Contexto das acusações e reação cubana
O Departamento de Justiça dos Estados Unidos apresentou, em 20 de maio de 2026, uma acusação formal contra Raúl Castro pela derrubada de duas aeronaves da organização Hermanos al Rescate em 24 de fevereiro de 1996. Na época, Castro ocupava o cargo de ministro da Defesa de Cuba. O incidente resultou na morte de quatro pessoas, incluindo três cidadãos estadunidenses e um residente permanente nos EUA. O presidente cubano, Miguel Díaz-Canel, classificou a acusação como 'uma ação política, sem nenhum embasamento jurídico' e afirmou que os EUA buscam justificar uma possível agressão militar contra Cuba. Díaz-Canel destacou que a medida faz parte de um 'expediente fabricado' para aumentar as tensões entre os dois países.
Mobilização da juventude cubana
A marcha convocada para 22 de maio de 2026 foi organizada pela União de Jovens Comunistas (UJC), Federação Estudantil Universitária (FEU) e outras entidades juvenis cubanas. O protesto ocorrerá na Tribuna Anti-imperialista José Martí, localizada em frente à Embaixada dos Estados Unidos em Havana, espaço historicamente utilizado para manifestações contra políticas estadunidenses. José Almeida, membro da coordenação de Havana da FEU, afirmou que a mobilização é uma resposta aos 'ataques ideológicos, políticos e comunicacionais' sofridos por Cuba. Almeida enfatizou que a marcha defende 'a soberania, a autodeterminação e o direito do povo cubano de viver em paz'.

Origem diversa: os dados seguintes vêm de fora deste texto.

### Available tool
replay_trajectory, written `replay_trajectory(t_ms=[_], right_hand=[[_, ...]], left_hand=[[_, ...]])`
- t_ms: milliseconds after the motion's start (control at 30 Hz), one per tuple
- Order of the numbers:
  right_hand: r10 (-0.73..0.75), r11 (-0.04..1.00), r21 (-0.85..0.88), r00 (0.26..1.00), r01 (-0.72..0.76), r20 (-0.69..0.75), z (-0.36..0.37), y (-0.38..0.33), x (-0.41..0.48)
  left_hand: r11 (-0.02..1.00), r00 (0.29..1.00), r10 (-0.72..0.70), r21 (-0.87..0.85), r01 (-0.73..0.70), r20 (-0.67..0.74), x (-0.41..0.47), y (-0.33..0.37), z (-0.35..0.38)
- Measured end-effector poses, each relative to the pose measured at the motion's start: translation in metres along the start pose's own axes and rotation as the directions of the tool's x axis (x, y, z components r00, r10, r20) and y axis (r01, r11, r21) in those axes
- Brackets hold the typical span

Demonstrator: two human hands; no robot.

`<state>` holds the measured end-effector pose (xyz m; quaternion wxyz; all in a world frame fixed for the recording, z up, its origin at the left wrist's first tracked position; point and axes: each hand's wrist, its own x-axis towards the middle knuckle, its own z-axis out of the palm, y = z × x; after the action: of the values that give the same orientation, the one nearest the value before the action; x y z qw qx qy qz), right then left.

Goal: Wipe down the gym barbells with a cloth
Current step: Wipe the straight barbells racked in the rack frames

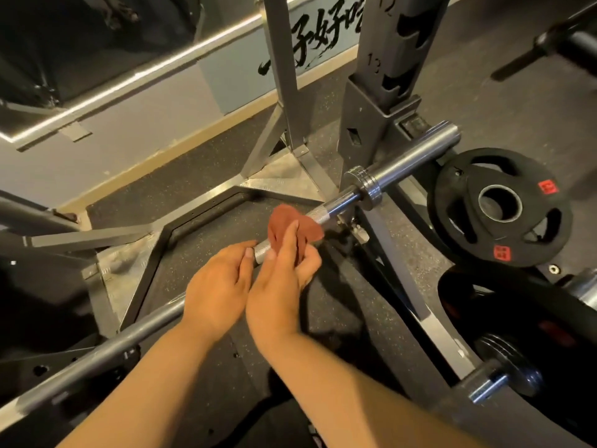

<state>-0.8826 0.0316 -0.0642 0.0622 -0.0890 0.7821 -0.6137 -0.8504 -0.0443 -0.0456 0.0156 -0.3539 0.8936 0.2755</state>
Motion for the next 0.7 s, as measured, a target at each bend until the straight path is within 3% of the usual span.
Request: replay_trajectory(t_ms=[67,100,200,267,333,400,467,533,600,667,700], right_hand=[[0.185,0.981,0.061,0.983,-0.184,-0.003,-0.008,0.001,0.023],[0.308,0.933,0.207,0.951,-0.296,-0.029,-0.015,-0.001,0.040],[0.539,0.749,0.557,0.819,-0.360,-0.195,-0.037,-0.004,0.089],[0.475,0.814,0.469,0.858,-0.342,-0.197,-0.034,-0.009,0.082],[0.304,0.938,0.184,0.952,-0.293,-0.033,-0.027,-0.006,0.052],[0.262,0.955,0.086,0.943,-0.283,0.204,-0.020,0.004,0.031],[0.211,0.977,-0.016,0.955,-0.213,0.208,-0.033,0.015,0.043],[0.219,0.958,0.168,0.970,-0.235,0.108,-0.051,0.002,0.067],[0.408,0.800,0.458,0.911,-0.387,0.058,-0.058,-0.004,0.091],[0.443,0.789,0.472,0.897,-0.394,0.008,-0.050,-0.010,0.095],[0.357,0.885,0.336,0.933,-0.322,-0.045,-0.045,-0.012,0.089]], left_hand=[[1.000,1.000,0.000,0.002,0.000,-0.005,0.001,-0.001,0.000],[1.000,1.000,0.001,0.002,-0.001,-0.008,0.001,-0.002,0.000],[1.000,1.000,0.009,0.019,-0.008,-0.020,0.000,0.000,0.002],[0.999,1.000,-0.002,0.041,0.003,-0.029,0.001,0.001,0.003],[0.998,1.000,-0.005,0.058,0.006,-0.031,0.002,0.000,0.004],[0.998,1.000,0.001,0.070,0.001,-0.028,0.005,-0.001,0.003],[0.996,1.000,-0.006,0.087,0.009,-0.031,0.006,-0.002,0.002],[0.996,0.999,-0.016,0.088,0.020,-0.046,0.008,-0.003,0.001],[0.996,0.998,-0.002,0.084,0.007,-0.057,0.007,-0.002,0.002],[0.996,0.997,0.027,0.084,-0.021,-0.066,0.005,-0.002,0.002],[0.996,0.997,0.042,0.087,-0.035,-0.070,0.004,-0.003,0.003]])
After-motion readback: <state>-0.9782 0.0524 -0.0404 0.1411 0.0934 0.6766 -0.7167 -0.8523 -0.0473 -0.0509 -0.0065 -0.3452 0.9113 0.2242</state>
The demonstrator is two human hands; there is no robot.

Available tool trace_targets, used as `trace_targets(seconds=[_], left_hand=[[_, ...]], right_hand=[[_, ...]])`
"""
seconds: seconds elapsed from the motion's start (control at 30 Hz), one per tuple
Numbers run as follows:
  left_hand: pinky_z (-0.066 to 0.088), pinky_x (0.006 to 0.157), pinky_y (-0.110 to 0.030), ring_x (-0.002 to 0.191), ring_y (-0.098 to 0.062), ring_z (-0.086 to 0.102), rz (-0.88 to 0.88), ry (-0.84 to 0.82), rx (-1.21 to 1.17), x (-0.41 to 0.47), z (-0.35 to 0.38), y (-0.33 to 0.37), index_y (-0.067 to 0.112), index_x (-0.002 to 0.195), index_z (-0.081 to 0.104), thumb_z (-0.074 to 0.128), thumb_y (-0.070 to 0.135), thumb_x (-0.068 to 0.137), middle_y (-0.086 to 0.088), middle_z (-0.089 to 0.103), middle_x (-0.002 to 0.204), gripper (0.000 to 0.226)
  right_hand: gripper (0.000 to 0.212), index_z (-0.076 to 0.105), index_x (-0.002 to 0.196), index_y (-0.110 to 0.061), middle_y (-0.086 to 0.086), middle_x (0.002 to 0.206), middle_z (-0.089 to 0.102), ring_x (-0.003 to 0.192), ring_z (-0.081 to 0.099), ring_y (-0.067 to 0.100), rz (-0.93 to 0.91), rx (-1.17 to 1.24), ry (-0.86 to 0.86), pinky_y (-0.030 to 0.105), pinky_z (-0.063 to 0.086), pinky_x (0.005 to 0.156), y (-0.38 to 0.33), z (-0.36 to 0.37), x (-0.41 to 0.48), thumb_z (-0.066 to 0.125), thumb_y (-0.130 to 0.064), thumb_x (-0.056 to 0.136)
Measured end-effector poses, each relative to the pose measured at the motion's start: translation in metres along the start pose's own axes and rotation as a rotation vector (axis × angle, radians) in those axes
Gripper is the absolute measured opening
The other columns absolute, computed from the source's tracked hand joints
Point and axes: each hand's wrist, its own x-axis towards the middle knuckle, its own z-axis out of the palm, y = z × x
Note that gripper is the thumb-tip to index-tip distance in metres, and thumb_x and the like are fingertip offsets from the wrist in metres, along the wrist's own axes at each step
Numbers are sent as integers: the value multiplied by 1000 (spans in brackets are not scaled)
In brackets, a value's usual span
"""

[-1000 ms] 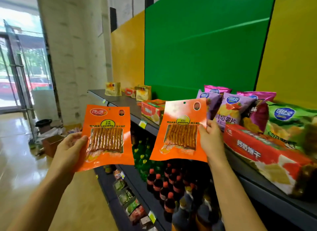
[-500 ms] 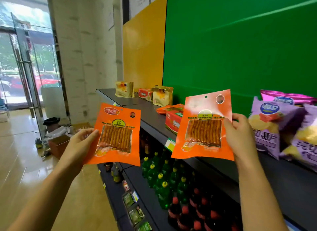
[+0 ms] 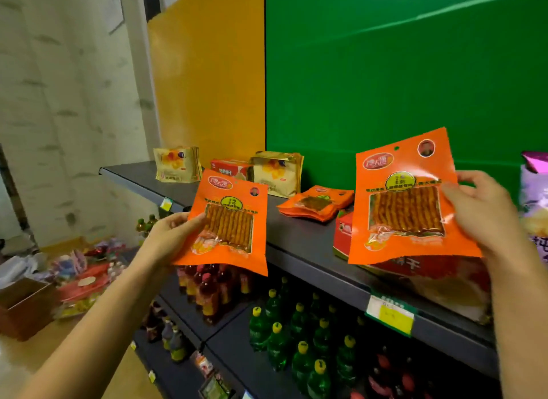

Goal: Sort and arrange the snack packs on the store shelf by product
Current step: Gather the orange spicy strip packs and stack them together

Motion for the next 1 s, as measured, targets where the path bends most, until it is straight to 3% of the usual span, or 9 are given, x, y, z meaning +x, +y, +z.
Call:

Impacto das sanções e demandas cubanas
Os organizadores da marcha destacaram que as sanções impostas pelos Estados Unidos afetam o acesso da população cubana a necessidades básicas, como alimentação, eletricidade e saúde de qualidade. José Almeida, da FEU, reforçou que o povo cubano busca 'paz em toda a extensão da palavra', não apenas a ausência de guerra, mas também condições para desenvolvimento e acesso a serviços essenciais. A mobilização ocorre em um contexto de crescente tensão entre Cuba e os EUA, com o governo cubano denunciando uma escalada de hostilidades que inclui restrições econômicas e acusações políticas.